** INSTRUCTIONS TO FOLLOW **
Work through the entries that follow and state how many lines contain the word "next". Only the number is wanted.

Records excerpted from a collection
━━━━━━━━━━

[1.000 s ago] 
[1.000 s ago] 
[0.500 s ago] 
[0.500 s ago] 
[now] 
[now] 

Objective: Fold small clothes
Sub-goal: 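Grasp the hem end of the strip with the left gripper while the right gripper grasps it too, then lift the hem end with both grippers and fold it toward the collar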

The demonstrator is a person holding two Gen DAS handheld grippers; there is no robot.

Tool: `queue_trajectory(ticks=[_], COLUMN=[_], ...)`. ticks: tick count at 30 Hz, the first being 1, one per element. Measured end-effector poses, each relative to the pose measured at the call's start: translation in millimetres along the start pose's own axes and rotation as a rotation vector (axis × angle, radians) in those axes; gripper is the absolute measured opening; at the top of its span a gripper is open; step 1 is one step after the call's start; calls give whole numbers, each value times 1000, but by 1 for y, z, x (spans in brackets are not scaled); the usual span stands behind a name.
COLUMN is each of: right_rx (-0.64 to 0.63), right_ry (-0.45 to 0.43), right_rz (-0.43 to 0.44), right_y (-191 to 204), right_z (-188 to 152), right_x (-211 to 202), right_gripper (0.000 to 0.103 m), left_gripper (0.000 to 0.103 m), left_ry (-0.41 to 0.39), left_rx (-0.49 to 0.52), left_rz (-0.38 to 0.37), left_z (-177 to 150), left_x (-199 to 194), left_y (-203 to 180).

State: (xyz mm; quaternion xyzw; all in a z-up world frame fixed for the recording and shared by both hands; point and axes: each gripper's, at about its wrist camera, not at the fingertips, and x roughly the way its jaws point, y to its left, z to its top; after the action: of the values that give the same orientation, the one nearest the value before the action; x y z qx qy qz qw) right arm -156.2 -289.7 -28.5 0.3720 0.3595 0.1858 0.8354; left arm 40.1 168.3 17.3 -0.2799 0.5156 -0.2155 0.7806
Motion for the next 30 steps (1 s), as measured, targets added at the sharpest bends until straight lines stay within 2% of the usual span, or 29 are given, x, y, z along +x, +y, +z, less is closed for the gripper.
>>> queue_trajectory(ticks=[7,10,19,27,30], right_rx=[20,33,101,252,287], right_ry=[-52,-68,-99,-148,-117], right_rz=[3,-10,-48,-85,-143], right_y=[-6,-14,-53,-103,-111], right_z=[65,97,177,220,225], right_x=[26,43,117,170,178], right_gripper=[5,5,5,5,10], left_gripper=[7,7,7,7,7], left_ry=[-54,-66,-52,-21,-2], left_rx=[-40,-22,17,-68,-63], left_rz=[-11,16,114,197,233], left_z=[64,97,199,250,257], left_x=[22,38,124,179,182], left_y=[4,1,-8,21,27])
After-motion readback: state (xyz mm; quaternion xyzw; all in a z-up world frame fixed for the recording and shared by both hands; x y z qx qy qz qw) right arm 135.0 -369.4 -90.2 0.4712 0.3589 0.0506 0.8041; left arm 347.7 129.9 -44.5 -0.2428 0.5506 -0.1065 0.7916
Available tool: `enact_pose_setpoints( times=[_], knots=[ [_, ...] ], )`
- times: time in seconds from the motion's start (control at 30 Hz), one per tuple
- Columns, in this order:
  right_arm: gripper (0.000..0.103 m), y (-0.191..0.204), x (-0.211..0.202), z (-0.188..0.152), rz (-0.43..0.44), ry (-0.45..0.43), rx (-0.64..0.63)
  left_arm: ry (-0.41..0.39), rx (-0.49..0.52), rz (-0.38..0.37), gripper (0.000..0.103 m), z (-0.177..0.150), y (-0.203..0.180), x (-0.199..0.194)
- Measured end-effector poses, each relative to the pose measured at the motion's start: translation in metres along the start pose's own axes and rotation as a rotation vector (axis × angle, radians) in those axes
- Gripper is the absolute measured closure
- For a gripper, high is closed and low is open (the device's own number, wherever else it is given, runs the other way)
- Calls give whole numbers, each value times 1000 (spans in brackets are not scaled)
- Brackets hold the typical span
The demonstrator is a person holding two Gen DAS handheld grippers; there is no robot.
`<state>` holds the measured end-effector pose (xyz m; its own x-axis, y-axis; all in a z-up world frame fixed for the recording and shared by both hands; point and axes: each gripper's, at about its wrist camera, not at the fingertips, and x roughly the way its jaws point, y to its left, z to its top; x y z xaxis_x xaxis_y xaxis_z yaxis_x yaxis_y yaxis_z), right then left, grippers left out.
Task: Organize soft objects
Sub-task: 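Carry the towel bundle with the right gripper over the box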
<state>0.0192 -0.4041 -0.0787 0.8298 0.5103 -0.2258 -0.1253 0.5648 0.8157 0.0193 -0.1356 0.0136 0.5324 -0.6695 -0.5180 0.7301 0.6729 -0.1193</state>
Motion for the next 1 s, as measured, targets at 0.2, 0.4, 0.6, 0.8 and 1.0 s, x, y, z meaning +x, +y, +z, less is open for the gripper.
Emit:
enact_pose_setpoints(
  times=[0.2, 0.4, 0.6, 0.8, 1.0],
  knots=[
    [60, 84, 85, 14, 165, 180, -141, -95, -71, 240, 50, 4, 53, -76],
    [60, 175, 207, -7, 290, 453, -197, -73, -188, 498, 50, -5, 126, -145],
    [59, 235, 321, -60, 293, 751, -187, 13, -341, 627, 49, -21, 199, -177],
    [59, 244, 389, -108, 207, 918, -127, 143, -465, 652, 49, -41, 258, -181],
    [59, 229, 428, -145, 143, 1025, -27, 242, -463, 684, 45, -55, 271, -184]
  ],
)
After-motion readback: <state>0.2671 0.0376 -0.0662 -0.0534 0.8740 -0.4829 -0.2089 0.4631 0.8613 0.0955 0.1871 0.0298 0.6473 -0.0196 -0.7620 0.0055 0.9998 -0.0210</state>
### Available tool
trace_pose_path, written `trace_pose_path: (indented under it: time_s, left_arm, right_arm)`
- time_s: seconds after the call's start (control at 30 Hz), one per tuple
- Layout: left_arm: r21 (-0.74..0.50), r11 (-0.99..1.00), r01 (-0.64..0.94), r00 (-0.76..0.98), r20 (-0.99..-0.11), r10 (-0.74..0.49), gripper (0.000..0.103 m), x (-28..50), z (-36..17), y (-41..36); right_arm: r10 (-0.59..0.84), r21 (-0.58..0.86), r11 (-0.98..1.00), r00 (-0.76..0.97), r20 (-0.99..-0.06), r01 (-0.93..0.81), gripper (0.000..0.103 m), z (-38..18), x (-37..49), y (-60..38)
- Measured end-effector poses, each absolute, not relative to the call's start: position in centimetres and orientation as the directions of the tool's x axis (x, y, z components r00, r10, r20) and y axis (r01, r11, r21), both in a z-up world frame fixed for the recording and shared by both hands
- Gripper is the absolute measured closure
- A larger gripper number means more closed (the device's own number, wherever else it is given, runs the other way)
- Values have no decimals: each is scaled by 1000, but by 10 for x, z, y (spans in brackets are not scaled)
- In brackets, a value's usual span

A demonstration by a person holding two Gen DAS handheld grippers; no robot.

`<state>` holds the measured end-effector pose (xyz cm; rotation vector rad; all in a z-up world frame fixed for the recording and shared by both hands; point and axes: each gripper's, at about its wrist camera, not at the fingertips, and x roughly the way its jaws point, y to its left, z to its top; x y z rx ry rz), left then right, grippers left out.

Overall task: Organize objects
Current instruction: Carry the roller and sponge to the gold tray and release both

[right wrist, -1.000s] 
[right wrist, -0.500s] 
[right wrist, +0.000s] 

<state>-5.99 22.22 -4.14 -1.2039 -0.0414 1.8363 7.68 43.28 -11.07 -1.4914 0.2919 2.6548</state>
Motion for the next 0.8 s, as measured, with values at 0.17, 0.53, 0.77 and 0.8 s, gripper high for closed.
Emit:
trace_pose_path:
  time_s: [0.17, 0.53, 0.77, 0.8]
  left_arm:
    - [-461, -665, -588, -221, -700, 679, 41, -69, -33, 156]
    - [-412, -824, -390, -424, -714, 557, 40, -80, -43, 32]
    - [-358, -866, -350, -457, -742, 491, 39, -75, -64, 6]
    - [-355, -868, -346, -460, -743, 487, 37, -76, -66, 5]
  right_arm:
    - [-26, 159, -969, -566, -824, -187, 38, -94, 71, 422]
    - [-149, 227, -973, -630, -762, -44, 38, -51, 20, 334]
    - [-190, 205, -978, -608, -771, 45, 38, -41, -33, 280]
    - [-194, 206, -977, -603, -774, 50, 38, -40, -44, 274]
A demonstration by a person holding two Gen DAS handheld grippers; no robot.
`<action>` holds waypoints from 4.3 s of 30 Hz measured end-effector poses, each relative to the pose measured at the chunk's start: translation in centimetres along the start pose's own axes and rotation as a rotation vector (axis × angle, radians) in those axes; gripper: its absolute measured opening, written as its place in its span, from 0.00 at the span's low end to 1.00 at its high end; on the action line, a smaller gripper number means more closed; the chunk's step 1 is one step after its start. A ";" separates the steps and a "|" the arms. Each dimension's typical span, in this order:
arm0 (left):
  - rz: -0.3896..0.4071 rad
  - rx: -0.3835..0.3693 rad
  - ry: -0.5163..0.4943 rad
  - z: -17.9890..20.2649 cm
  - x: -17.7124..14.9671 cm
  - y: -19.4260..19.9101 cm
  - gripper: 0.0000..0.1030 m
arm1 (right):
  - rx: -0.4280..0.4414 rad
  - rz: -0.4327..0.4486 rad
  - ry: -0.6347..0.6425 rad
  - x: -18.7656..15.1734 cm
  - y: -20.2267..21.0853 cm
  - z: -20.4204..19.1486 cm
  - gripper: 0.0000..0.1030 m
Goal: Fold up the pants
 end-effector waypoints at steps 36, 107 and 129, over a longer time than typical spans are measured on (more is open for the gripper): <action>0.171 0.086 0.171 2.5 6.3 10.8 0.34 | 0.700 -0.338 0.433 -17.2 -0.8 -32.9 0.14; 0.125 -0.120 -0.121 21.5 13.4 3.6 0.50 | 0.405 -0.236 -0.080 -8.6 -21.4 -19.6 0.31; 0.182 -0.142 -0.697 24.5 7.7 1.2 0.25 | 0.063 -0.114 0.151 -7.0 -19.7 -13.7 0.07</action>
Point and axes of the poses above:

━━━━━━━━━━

** RESULT FOR THIS TASK **
3